RISC-V Extension Eliminates Division

RISC-V International, the governing body of the open-standard instruction set, recently approved four new specifications that address multiplication, bootloaders, and debugging, reducing the gap with Arm.
Joseph Byrne
Joseph Byrne

RISC-V International, the governing body of the open-standard instruction set, recently approved four new specifications. Underscoring the fact that defining a microprocessor architecture requires more than defining an instruction set, only one new spec deals with instructions and only one affects hardware design.

The new Zmmul extension is a subset of the M extension, but it includes just multiplication instructions. The E-Trace specification documents how RISC-V hardware can trace program flow to assist with debugging. The UEFI protocols help the ISA work with that boot-firmware standard, and the SBI revision updates the common layer that OSs can employ for compatibility among RISC-V implementations.

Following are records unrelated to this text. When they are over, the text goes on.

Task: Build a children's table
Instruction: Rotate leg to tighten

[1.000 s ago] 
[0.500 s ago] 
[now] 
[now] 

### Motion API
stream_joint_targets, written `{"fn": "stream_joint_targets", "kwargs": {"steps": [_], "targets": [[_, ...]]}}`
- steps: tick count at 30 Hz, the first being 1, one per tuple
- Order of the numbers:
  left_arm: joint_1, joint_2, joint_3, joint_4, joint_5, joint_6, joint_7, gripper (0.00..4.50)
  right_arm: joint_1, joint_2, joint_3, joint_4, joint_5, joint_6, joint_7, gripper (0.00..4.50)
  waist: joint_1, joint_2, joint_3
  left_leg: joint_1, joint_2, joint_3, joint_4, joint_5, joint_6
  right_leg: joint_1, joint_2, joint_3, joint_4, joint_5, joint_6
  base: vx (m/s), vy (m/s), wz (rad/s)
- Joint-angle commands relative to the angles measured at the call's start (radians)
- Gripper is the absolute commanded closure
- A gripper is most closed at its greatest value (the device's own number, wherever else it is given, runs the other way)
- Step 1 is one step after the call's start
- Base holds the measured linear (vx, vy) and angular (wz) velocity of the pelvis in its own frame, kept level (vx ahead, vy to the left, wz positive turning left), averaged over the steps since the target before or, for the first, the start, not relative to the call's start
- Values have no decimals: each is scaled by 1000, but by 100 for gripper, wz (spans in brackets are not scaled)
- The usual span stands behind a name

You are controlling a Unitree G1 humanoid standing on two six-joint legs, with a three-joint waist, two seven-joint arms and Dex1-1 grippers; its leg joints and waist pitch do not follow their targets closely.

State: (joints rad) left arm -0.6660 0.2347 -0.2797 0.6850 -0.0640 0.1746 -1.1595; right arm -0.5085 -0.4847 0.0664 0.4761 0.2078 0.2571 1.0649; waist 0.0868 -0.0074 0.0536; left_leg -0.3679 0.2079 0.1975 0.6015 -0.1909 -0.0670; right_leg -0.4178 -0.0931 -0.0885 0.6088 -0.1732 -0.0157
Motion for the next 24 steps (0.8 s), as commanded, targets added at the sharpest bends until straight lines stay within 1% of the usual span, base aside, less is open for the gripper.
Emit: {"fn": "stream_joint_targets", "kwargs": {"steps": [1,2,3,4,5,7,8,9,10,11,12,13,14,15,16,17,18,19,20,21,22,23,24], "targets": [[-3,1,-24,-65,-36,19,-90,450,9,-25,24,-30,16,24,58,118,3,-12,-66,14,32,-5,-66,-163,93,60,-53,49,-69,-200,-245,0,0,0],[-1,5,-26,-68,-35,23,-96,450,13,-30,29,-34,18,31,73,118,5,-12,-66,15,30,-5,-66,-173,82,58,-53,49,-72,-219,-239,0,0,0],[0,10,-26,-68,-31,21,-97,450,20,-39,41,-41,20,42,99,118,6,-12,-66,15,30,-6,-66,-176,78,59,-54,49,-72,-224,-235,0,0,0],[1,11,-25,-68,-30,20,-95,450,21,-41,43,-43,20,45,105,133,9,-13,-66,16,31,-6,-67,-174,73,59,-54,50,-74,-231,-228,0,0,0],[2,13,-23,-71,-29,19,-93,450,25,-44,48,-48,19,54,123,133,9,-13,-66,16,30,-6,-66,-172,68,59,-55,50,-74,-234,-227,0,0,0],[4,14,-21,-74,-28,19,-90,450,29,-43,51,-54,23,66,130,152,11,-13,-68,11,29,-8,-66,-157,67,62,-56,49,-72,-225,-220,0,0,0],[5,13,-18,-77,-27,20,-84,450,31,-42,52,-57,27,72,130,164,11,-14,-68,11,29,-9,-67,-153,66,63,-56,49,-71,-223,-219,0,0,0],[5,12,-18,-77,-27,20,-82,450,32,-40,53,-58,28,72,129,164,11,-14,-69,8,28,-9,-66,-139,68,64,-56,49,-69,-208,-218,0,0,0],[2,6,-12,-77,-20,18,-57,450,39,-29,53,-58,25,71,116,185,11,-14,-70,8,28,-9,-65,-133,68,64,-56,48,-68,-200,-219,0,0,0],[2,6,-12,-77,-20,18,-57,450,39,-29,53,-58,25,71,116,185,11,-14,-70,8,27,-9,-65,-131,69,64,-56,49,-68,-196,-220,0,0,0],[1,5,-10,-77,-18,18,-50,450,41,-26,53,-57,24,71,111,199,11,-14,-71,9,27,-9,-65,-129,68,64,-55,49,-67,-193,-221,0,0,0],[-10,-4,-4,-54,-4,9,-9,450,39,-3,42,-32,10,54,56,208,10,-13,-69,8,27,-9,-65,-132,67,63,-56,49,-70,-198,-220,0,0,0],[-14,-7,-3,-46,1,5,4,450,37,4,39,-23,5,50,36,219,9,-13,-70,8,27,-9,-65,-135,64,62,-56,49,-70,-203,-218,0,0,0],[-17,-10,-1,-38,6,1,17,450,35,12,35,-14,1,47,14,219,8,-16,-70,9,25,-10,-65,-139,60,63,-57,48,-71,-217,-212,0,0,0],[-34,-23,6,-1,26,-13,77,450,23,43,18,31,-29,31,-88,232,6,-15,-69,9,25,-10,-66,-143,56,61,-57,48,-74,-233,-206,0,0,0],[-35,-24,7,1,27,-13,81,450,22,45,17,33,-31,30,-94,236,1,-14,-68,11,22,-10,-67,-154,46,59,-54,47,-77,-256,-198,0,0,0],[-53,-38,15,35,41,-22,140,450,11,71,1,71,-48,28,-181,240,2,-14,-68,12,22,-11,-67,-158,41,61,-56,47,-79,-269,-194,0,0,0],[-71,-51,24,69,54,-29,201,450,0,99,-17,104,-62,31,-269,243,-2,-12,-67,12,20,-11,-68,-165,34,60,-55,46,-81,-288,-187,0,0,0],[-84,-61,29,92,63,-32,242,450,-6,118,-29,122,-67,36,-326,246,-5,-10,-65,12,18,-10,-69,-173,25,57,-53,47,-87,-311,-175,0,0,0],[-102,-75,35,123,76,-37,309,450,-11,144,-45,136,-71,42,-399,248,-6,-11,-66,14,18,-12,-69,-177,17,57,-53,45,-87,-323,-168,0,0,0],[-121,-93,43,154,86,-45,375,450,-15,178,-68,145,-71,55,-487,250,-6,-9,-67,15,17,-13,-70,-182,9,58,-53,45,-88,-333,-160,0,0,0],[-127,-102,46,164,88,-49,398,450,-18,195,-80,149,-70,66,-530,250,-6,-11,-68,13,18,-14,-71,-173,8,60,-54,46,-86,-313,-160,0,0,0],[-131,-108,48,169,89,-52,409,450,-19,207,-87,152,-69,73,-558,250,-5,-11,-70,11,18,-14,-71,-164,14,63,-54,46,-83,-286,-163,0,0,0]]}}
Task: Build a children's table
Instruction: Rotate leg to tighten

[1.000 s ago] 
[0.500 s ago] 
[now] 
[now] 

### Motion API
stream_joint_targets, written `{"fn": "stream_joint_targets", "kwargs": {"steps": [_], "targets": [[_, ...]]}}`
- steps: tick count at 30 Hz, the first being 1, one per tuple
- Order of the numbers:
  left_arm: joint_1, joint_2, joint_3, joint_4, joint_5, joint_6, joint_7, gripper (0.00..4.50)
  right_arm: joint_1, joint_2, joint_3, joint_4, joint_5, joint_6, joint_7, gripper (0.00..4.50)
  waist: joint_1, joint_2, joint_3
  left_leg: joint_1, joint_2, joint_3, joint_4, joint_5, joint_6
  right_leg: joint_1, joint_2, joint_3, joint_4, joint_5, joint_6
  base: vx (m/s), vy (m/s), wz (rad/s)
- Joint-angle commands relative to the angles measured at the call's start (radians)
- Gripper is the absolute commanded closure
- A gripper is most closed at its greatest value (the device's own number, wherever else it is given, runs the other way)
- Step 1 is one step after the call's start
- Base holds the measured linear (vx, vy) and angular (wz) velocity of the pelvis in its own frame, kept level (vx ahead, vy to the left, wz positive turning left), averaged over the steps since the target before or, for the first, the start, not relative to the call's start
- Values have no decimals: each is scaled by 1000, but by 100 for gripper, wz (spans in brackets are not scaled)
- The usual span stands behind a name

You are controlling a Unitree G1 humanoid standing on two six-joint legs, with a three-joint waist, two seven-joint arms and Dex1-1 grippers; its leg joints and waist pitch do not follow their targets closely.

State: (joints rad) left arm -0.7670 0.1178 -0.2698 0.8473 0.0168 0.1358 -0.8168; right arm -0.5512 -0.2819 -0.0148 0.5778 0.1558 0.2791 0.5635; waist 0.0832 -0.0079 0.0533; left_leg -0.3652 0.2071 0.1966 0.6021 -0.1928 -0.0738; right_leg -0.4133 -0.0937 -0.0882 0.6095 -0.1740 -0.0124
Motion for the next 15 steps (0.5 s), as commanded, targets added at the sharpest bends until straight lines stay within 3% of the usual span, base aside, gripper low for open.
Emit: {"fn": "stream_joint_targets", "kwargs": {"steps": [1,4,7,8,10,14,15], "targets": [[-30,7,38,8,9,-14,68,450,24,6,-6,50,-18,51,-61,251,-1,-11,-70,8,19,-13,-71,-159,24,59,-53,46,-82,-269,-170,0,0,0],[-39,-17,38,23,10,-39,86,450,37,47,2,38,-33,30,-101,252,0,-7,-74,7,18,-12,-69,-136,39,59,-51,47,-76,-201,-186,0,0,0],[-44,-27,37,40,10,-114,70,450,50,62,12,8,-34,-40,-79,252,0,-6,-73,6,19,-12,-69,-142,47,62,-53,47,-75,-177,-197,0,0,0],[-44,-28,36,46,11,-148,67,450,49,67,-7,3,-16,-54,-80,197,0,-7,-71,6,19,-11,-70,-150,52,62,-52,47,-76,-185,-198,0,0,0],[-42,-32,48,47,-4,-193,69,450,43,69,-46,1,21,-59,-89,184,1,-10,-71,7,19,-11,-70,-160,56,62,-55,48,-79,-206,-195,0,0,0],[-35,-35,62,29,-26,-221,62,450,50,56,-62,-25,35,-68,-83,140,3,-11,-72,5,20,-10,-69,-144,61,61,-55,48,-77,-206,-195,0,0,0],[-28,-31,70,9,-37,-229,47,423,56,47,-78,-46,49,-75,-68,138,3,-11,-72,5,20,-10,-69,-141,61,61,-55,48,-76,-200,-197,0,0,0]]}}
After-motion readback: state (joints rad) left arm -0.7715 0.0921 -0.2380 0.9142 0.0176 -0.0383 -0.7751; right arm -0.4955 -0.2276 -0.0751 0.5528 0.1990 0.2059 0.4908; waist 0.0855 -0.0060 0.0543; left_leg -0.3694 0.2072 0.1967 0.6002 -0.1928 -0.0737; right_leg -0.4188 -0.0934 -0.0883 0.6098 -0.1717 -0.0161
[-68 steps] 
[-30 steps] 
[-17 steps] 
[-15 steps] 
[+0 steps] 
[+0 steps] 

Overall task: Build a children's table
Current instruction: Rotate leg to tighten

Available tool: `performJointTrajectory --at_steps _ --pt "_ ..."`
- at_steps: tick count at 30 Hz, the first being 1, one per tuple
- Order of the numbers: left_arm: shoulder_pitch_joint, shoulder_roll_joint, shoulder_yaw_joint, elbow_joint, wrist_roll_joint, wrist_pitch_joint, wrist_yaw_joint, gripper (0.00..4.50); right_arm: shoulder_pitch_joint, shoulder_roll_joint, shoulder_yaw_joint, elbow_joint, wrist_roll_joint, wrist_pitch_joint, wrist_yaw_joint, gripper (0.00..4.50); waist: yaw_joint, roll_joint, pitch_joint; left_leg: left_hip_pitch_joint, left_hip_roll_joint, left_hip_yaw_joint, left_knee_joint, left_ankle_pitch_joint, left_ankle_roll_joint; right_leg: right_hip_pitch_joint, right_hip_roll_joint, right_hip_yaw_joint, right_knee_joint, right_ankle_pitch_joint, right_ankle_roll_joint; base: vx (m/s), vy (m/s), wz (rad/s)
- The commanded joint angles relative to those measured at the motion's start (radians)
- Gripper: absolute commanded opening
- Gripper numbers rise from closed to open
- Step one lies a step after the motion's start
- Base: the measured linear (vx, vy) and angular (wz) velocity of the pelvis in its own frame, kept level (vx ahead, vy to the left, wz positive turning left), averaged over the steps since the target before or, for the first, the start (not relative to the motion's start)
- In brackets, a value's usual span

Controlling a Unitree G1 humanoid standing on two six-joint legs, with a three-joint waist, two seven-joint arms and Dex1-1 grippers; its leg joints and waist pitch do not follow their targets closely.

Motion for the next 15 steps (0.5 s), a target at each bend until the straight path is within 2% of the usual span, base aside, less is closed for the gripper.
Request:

Targeting everything from microcontrollers to server processors, RISC-V is modular. Implementers choose a 32-, 64-, or 128-bit base architecture and add standard or proprietary extensions for their application. The standard modules come from developers who contribute intellectual property and define the ISA under the auspices of RISC-V International. Members include companies that create RISC-V processors, vendors that use RISC-V CPUs in their designs, software developers, universities, and more. RISC-V blends the communal bazaar of free open-source software (FOSS) with formal governance.